Christina: I sent you your flowers. They came in a tampon-shaped box.

You didn't...um...you did, didn't you?

Nasty.

Mike: Although true, I believe there are actually some that you WANT to talk.

For further reference, see Blonde Goddess' comment or any single thing Lbluca77 puts on here.

Don: Why would you want to screw Pearl Jam?

Oh. GruDge fucks.

Nevermind.

Chris Wood: Tickles your cockles, doesn't it?

Tee: Wrestlemania's coming up! You in?

Coffeepot: And you wonder why we all make fun of you.

MI: Because no one will watch the kids on Wednesday nights when she goes drinking. I think that's pretty much it.

Christina: Yes, they ARE standing in line.

FYI, Mike's in Thailand at a sex club. They all line up there.

BG: Ah. I see the UPS guy is making a delivery at your house.

Kellie: Actually...a lot of fun.

I may need to kill myself because of thinking that.

LiLu: I can't. I'm sorry. I just can't.

Don't even ask me about Mr. Belvedere. You'll be crushed.

c.watson said...

How can you want to bang fran drescher after hearing her talk. Wouldn't her scary voice be going through your head as you're banging her making it a physical impossibility to finish? I guess if you actually duct taped her mouth that might be different.

Malicious Intent said...

No, honestly....she allows you to live because??????

LBluca77 said...

It is true what I have to say is very important and everyone should want to hear me talk.

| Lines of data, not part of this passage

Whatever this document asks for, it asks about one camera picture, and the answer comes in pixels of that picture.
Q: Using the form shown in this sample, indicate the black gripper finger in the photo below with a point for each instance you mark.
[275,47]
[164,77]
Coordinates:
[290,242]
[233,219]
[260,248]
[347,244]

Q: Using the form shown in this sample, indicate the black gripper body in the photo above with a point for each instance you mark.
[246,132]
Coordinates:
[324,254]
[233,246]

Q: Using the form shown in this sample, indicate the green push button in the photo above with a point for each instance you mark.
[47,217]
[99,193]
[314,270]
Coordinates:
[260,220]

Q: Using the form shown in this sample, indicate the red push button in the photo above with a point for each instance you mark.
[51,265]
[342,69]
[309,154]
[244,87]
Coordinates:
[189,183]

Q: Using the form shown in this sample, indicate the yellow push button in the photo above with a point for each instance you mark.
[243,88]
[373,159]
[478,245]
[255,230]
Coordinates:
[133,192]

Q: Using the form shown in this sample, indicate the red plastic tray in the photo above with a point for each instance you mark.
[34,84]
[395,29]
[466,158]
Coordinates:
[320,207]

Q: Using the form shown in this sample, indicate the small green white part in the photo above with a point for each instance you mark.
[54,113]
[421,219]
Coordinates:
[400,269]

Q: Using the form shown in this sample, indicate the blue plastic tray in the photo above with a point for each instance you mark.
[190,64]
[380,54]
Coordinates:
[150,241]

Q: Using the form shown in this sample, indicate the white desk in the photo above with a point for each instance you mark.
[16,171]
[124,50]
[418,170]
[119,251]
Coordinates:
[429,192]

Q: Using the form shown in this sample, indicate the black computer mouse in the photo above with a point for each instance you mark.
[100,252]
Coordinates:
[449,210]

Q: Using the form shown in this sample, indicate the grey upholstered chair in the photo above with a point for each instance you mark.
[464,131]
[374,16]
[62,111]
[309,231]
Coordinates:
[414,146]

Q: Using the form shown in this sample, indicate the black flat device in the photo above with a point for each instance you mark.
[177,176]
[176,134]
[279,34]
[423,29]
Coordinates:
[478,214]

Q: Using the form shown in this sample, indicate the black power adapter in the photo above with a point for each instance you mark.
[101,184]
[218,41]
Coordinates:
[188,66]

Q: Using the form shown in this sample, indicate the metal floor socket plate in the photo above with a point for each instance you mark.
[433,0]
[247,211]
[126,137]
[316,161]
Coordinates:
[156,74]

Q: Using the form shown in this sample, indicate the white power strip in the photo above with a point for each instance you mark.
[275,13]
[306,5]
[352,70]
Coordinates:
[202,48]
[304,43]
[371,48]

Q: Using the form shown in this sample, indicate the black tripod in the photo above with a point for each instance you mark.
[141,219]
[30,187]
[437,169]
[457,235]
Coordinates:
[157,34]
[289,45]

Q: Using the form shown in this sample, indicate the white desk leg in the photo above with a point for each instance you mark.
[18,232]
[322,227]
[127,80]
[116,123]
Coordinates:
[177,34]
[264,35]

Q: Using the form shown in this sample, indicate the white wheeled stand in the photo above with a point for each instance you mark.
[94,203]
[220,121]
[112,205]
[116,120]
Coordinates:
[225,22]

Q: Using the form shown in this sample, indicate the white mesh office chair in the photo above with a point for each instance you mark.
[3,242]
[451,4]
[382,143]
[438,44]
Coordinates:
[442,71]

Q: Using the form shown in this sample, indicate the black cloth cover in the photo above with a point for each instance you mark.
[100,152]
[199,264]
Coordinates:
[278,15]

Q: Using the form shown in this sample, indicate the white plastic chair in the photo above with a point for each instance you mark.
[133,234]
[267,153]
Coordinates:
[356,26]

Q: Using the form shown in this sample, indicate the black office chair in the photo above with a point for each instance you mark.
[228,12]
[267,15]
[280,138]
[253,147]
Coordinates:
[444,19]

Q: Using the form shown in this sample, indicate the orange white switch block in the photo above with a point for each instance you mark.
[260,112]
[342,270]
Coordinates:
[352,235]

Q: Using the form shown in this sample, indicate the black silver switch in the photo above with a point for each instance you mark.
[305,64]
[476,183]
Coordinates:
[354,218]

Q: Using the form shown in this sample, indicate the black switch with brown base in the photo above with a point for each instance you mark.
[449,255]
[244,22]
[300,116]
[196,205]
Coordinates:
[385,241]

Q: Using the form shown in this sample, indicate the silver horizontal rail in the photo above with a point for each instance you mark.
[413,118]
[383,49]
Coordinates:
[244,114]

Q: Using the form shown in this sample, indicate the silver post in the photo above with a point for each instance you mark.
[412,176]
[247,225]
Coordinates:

Not making your wife go to Monster Jam was a great Valentines gift. Mr. Wiggly should have got some action for that.

meleah rebeccah said...

Im dying over this post, but I lost it when I read "Camouflage is the new black" ha ha ha ha

fiona said...

your wife is a Saint...that's all

AngryMan said...

Ah, the old punch and fuck. It's what brought the wife and I together.

Malach the Merciless said...

Such a romantic

coffeypot said...

I don't wonder...I know. It's jealousy.

moooooog35 said...

C.Watson: Listen. I screw donuts recreationally. Fran Drescher is a small step up for me.

MI: Because I'm magically delicious.

Lbluca: Word!

Meleah: Where ya been, woman?

Fiona: Jesus H. Christ. If I had a dime for every time I heard that, I wouldn't have to panhandle.

Angry: I think it's technically called 'donkey punch.' Get with the program.

Malach: Word, part 2.

Coffee: Yeah. That's it. You nailed it, brotha.

Susan said...

Go Blonde Goddess, Go!

Chat Blanc said...

I'm sure you've heard it a million times before, but you ARE a role model!

HumorSmith said...

You still crack me up, even if you don't ever return my EC drops.